Searching for trials is a key task in systematic reviews and a focus of automation. Previous approaches required knowing examples of relevant trials in advance, and most methods are focused on published trial articles. To complement existing tools, we compared methods for finding relevant trial registrations given a International Prospective Register of Systematic Reviews (PROSPERO) entry and where no relevant trials have been screened for inclusion in advance. We compared SciBERT-based (extension of Bidirectional Encoder Representations from Transformers) PICO extraction, MetaMap, and term-based representations using an imperfect dataset mined from 3632 PROSPERO entries connected to a subset of 65,662 trial registrations and 65,834 trial articles known to be included in systematic reviews. Performance was measured by the median rank and recall by rank of trials that were eventually included in the published systematic reviews.
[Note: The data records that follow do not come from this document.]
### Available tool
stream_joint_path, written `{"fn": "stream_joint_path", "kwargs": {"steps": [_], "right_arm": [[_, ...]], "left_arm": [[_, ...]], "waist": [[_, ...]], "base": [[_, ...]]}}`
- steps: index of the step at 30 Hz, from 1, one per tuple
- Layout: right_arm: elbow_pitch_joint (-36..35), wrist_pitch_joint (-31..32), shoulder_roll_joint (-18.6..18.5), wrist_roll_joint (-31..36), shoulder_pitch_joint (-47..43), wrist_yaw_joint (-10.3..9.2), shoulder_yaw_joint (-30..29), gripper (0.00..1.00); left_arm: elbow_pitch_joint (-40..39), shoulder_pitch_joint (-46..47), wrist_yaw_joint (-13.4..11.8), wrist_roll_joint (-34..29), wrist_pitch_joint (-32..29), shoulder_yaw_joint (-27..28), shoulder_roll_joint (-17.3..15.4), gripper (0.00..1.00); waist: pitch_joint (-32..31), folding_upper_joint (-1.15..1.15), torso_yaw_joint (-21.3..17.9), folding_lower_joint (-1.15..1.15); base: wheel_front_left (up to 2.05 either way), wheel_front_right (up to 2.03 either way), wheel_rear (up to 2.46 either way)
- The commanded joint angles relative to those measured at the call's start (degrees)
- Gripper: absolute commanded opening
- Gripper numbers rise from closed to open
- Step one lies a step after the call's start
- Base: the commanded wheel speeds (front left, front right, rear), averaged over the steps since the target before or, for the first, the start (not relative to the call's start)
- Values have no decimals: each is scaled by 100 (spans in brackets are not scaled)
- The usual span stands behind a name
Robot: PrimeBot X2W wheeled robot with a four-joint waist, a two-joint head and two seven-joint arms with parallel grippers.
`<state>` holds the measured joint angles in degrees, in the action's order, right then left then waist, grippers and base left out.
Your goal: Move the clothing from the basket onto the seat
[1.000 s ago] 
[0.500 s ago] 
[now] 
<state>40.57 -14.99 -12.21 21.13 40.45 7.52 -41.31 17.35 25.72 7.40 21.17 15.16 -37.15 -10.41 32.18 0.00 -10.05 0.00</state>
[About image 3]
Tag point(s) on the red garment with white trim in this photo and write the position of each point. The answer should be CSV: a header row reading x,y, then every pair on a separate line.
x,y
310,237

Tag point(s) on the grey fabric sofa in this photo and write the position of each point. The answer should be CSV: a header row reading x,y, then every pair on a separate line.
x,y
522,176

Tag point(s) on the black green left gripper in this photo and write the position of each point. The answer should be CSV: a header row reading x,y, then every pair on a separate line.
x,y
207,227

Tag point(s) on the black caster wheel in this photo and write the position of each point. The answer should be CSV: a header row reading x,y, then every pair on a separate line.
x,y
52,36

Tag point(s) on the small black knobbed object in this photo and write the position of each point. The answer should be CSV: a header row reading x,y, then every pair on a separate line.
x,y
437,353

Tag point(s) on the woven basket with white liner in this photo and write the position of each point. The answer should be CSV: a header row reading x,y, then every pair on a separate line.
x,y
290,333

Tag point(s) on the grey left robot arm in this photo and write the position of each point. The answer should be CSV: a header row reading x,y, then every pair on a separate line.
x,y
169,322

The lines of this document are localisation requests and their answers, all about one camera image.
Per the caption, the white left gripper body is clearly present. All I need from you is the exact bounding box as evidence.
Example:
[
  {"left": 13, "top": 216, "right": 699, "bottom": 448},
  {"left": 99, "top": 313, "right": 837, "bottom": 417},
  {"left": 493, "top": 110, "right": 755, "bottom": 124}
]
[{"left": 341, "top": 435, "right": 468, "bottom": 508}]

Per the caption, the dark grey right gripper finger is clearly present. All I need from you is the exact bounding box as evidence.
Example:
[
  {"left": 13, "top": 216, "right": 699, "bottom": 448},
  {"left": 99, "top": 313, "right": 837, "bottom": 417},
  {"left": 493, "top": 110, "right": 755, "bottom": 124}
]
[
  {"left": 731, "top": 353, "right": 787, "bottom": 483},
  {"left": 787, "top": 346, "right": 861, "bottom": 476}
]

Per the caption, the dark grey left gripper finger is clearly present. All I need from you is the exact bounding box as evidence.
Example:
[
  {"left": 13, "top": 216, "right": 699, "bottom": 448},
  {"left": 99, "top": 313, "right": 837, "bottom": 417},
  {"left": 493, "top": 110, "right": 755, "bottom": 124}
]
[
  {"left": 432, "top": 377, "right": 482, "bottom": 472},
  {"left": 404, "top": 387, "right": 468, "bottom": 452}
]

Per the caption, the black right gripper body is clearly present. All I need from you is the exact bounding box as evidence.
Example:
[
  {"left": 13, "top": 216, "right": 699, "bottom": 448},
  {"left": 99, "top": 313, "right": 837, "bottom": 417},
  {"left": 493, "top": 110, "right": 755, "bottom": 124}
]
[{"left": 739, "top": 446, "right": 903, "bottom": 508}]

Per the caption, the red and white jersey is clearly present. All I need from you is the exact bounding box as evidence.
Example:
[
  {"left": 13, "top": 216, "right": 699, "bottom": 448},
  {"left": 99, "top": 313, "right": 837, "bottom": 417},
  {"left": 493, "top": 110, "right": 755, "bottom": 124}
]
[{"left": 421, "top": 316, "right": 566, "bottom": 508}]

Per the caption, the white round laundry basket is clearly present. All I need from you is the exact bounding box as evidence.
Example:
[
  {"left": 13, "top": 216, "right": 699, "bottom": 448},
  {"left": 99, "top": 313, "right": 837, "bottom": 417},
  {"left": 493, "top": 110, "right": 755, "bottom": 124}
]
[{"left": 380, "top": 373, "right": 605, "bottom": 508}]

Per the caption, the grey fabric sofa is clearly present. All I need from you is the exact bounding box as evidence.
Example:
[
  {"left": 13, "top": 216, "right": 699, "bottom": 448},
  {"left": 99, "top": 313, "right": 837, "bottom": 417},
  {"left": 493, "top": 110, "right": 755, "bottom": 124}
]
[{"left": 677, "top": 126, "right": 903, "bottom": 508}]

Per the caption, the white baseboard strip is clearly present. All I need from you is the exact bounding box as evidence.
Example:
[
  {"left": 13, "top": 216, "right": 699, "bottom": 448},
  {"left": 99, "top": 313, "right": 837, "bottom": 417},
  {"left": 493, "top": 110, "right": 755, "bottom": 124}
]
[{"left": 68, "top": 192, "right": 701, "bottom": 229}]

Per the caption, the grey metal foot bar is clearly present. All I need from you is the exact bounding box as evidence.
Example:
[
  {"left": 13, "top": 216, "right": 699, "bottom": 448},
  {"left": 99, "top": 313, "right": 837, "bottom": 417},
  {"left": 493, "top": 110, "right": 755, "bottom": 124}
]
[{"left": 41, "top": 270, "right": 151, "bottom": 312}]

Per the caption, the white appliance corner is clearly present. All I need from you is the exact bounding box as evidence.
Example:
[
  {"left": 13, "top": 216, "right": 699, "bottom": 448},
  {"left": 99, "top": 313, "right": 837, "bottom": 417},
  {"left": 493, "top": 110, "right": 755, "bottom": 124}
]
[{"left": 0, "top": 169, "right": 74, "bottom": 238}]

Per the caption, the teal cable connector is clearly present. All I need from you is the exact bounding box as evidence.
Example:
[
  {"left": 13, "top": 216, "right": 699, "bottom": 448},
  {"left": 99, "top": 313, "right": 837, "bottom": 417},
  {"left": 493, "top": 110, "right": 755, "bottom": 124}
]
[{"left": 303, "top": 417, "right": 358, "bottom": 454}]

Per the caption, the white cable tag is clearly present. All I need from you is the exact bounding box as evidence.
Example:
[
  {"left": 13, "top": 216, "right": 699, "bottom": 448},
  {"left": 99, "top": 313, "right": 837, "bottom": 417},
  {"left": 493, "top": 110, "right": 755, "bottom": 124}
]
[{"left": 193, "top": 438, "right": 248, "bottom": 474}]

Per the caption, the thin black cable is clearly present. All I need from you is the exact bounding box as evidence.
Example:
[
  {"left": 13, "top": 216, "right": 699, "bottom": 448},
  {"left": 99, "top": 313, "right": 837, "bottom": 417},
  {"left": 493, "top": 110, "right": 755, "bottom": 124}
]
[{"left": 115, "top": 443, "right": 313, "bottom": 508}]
When ranking trial registrations relative to PROSPERO entries, 296 trial registrations needed to be screened to identify half of the relevant trials, and the best performing approach used a basic term-based representation. When ranking trial articles relative to PROSPERO entries, 162 trial articles needed to be screened to identify half of the relevant trials, and the best-performing approach used a term-based representation. The results show that MetaMap and term-based representations outperformed approaches that included PICO extraction for this use case. The results suggest that when starting with a PROSPERO entry and where no trials have been screened for inclusion, automated methods can reduce workload, but additional processes are still needed to efficiently identify trial registrations or trial articles that meet the inclusion criteria of a systematic review.
检索试验是系统评价的关键任务,也是自动化的重点。以前的方法需要提前了解相关试验的示例,并且大多数方法都集中在已发表的试验文章上。为了补充现有工具,我们比较了在给定国际前瞻性系统评价注册(PROSPERO)条目且没有事先筛选相关试验以纳入的情况下,找到相关试验注册的方法。我们比较了基于 SciBERT(来自 Transformer 的双向编码器表示的扩展)的 PICO 提取、MetaMap 和基于术语的表示,使用从与 6562 个 PROSPERO 条目相关的 65834 个试验注册和 65834 个试验文章的子集相关的 3632 个 PROSPERO 条目从一个不完善的数据集进行挖掘。性能通过最终纳入已发表系统评价的试验的中位数排名和按排名召回率来衡量。在相对于 PROSPERO 条目的试验注册排名中,需要筛选 296 个试验注册才能确定一半的相关试验,而表现最佳的方法使用了基本的基于术语的表示。在相对于 PROSPERO 条目的试验文章排名中,需要筛选 162 个试验文章才能确定一半的相关试验,而表现最佳的方法使用了基于术语的表示。结果表明,对于这种用例,MetaMap 和基于术语的表示优于包含 PICO 提取的方法。结果表明,当从 PROSPERO 条目开始且没有筛选试验以纳入时,自动化方法可以减少工作量,但仍需要额外的过程来有效地识别符合系统评价纳入标准的试验注册或试验文章。